Exercise brief
Note each line of the entries that includes "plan". Then copy those lines.

Stored data:
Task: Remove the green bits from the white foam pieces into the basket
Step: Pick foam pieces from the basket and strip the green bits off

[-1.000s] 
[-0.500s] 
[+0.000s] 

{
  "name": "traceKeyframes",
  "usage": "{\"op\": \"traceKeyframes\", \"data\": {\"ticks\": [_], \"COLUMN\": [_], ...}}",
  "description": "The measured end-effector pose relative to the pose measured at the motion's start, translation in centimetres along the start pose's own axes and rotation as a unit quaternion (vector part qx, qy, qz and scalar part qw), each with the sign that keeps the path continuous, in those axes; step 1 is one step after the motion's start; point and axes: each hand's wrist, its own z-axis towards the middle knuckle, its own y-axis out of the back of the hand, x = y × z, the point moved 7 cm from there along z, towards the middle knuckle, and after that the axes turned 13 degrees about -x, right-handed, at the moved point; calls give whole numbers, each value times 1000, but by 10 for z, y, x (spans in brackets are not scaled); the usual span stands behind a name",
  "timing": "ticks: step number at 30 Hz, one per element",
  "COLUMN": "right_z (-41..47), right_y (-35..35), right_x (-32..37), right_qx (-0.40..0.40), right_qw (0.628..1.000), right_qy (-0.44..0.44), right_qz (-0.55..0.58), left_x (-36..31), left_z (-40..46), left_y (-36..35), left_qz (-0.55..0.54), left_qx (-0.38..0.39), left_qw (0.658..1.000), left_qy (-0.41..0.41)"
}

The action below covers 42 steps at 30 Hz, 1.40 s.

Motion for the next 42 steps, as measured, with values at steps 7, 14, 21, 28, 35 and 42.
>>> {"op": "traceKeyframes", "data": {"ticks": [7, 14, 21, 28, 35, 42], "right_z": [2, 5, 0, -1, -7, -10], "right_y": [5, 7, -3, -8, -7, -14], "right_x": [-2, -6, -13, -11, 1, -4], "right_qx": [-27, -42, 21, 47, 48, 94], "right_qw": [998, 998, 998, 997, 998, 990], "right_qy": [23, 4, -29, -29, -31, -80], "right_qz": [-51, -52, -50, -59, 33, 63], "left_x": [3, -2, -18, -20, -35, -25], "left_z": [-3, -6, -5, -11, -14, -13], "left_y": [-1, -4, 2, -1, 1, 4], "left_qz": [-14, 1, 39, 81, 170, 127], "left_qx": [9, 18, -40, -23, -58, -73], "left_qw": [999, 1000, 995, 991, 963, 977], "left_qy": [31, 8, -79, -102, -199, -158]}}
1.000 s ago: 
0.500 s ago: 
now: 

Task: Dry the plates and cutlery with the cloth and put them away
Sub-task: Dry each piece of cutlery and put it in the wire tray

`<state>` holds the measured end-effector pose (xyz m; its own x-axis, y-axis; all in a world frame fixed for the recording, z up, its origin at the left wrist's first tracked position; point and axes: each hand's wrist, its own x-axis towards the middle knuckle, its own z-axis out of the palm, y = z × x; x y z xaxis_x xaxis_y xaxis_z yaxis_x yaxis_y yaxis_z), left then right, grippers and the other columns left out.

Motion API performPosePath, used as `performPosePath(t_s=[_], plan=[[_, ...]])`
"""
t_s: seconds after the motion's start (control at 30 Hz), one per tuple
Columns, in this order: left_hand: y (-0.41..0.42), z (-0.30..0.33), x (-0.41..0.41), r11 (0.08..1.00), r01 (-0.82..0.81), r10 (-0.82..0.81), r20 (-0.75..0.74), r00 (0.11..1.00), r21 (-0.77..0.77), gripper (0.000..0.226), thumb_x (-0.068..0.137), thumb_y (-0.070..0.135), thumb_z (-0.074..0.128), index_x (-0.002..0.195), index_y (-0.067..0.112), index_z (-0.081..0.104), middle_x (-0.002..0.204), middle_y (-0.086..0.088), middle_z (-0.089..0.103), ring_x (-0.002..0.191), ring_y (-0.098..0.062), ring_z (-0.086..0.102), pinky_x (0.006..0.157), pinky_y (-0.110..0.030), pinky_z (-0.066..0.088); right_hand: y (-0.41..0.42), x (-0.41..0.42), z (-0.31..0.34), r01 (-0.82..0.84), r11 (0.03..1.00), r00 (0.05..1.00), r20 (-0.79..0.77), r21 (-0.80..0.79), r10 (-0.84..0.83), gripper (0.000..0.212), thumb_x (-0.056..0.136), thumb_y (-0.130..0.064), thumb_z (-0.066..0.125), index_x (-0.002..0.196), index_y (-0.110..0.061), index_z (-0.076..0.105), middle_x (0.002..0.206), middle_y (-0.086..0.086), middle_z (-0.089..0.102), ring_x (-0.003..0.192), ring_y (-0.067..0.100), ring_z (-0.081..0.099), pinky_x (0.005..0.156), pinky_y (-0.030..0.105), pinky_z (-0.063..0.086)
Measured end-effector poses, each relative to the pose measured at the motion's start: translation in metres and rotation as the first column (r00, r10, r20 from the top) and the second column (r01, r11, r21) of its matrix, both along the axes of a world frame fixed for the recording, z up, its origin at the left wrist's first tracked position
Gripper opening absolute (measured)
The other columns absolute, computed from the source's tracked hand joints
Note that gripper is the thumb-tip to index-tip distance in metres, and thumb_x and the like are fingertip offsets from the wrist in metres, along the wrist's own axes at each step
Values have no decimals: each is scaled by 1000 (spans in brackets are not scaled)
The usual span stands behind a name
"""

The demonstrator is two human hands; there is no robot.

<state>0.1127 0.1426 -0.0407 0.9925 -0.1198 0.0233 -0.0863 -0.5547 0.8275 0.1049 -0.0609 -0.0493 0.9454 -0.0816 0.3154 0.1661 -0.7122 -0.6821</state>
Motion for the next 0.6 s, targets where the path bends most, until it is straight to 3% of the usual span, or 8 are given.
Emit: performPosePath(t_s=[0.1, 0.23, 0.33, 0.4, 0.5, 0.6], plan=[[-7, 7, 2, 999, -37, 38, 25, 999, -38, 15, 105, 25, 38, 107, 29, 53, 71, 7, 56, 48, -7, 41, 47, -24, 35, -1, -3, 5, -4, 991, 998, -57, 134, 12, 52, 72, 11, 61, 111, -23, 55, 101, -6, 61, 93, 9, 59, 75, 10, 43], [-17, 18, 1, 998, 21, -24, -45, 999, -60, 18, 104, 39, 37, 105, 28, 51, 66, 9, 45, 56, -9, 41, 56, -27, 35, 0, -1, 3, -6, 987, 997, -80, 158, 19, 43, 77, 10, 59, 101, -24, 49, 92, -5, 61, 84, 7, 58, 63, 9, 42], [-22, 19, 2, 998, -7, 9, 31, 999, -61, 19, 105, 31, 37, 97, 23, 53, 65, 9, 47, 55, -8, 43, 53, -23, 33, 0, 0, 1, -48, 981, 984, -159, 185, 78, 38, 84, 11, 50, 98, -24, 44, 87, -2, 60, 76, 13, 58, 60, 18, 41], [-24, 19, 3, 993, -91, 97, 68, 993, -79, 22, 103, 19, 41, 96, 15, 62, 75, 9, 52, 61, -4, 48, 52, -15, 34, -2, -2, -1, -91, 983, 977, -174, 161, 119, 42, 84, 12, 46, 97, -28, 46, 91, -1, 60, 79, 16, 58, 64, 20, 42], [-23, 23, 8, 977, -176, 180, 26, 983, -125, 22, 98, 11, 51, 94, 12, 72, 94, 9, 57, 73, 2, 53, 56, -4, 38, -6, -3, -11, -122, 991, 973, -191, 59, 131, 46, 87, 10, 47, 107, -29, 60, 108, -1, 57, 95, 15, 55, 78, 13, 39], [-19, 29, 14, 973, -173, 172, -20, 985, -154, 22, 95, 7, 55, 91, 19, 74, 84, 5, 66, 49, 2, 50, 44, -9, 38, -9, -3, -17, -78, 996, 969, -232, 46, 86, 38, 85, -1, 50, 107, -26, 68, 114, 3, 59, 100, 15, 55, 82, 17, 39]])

Response to this exercise
Motion API performPosePath, used as `performPosePath(t_s=[_], plan=[[_, ...]])`
Emit: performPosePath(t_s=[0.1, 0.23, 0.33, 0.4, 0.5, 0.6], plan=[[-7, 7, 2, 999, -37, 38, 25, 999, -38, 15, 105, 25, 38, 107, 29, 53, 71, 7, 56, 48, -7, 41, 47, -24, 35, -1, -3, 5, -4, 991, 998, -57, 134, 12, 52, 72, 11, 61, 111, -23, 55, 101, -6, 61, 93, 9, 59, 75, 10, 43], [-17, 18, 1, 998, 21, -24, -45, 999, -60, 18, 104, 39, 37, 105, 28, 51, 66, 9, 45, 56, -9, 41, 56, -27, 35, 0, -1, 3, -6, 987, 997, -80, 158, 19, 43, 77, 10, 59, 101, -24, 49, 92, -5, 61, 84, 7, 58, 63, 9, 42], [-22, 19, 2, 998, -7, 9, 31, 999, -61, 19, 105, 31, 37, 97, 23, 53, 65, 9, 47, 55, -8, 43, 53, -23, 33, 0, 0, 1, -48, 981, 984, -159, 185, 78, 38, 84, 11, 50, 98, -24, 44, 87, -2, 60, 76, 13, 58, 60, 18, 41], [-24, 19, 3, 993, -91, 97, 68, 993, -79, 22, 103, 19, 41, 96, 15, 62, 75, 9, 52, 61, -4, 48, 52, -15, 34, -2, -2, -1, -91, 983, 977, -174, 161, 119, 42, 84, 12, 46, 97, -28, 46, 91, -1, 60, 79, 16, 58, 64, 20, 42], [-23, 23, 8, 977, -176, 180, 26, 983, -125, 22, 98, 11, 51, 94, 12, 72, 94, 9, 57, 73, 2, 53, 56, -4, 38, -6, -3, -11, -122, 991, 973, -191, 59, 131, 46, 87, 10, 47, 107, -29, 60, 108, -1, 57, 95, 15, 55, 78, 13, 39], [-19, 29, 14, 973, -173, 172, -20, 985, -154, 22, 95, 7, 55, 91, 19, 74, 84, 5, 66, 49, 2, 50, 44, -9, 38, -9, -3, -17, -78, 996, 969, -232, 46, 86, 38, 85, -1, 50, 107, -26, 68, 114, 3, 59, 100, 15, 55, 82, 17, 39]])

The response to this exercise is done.